* ACTION ITEM
Which of the lines in the data below contain the string "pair"? Copy each of them.

* DATA
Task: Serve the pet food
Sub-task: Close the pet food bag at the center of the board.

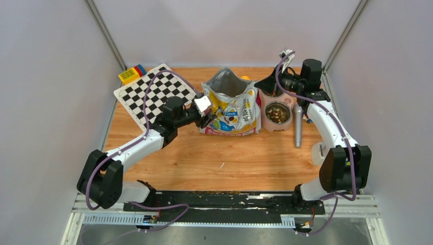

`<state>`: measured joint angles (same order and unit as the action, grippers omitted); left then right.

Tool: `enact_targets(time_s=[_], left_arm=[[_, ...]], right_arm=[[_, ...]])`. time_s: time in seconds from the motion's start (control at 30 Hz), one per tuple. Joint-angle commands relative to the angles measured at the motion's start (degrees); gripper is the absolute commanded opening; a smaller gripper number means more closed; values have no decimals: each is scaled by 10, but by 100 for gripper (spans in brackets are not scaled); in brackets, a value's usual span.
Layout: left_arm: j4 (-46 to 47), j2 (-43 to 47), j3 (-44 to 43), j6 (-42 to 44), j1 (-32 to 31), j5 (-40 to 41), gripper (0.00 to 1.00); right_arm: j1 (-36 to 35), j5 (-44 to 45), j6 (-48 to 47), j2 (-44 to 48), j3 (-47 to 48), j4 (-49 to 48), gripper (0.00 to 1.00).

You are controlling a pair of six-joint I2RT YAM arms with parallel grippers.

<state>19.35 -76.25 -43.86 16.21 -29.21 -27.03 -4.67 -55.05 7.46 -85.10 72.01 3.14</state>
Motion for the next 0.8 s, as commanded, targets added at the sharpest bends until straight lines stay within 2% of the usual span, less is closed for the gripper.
enact_targets(time_s=[0.0, 0.2, 0.37, 0.47, 0.6, 0.67, 0.77], left_arm=[[-50, 34, -22, 48, 7, -1, 65], [-45, 54, -4, 51, 42, 2, 67], [-65, 65, -31, 22, 61, 0, 70], [-97, 65, -69, 3, 73, -15, 73], [-140, 63, -115, -26, 88, -52, 76], [-159, 61, -133, -33, 95, -77, 84], [-185, 57, -153, -26, 99, -109, 87]], right_arm=[[-3, -34, 10, 10, 5, -41, 0], [-3, -43, 12, 11, 11, -40, 0], [-3, -77, -16, 10, 20, -18, 0], [-5, -102, -25, 7, 22, -12, 7], [-13, -132, -41, 6, 27, -7, 23], [-19, -139, -56, 8, 27, 0, 29], [-26, -145, -94, 6, 36, 25, 32]])
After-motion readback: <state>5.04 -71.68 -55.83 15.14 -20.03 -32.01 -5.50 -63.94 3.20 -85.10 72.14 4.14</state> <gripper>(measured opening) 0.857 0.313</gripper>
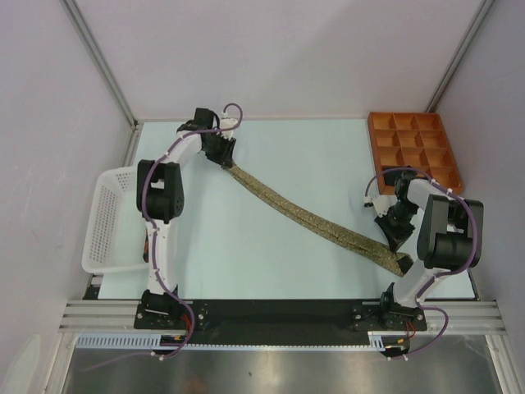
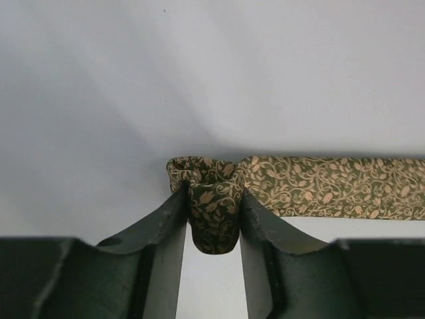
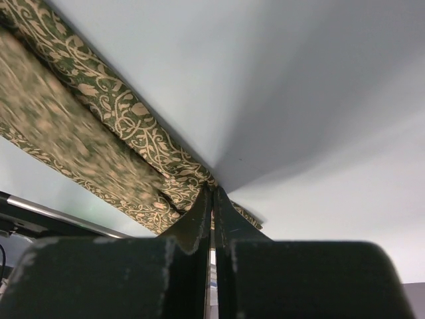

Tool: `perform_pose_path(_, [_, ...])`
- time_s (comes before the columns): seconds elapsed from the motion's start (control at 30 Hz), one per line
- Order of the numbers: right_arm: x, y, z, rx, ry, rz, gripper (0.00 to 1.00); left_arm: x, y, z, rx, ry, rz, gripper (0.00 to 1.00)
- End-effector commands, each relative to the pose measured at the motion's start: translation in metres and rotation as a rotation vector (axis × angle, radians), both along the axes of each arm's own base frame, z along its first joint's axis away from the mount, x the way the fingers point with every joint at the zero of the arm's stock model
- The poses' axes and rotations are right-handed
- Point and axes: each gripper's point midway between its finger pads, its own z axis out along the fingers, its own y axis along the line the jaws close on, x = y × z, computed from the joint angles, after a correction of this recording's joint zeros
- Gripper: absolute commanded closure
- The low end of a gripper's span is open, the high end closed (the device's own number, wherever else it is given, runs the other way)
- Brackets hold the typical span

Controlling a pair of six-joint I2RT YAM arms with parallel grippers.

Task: Roll the ties
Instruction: Flatten out the tie at the center of the board.

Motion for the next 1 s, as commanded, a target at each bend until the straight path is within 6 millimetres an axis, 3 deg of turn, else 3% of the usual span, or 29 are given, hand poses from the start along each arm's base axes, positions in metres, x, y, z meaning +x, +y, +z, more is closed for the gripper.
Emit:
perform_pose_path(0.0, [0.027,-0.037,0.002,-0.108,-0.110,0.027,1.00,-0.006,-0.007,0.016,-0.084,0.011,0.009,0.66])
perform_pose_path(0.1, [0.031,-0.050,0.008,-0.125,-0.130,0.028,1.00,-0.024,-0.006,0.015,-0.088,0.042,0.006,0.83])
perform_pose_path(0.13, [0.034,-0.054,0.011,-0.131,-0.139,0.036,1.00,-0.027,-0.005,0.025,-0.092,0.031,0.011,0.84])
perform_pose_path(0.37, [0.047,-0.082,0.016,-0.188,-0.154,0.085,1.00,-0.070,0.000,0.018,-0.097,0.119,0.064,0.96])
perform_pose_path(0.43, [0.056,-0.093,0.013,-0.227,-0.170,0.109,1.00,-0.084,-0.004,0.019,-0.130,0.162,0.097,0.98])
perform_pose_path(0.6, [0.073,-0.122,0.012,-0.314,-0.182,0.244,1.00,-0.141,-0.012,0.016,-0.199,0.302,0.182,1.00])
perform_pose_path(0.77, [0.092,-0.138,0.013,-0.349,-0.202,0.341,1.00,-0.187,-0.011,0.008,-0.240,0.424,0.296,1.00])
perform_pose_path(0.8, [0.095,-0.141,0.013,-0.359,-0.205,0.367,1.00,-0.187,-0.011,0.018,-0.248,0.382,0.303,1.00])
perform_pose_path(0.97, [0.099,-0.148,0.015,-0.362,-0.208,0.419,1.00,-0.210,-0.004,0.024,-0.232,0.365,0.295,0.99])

* RESULT OF THIS EXERCISE
You are controlling a pair of six-joint I2RT YAM arms with parallel grippers.
Controlling a pair of six-joint I2RT YAM arms with parallel grippers.

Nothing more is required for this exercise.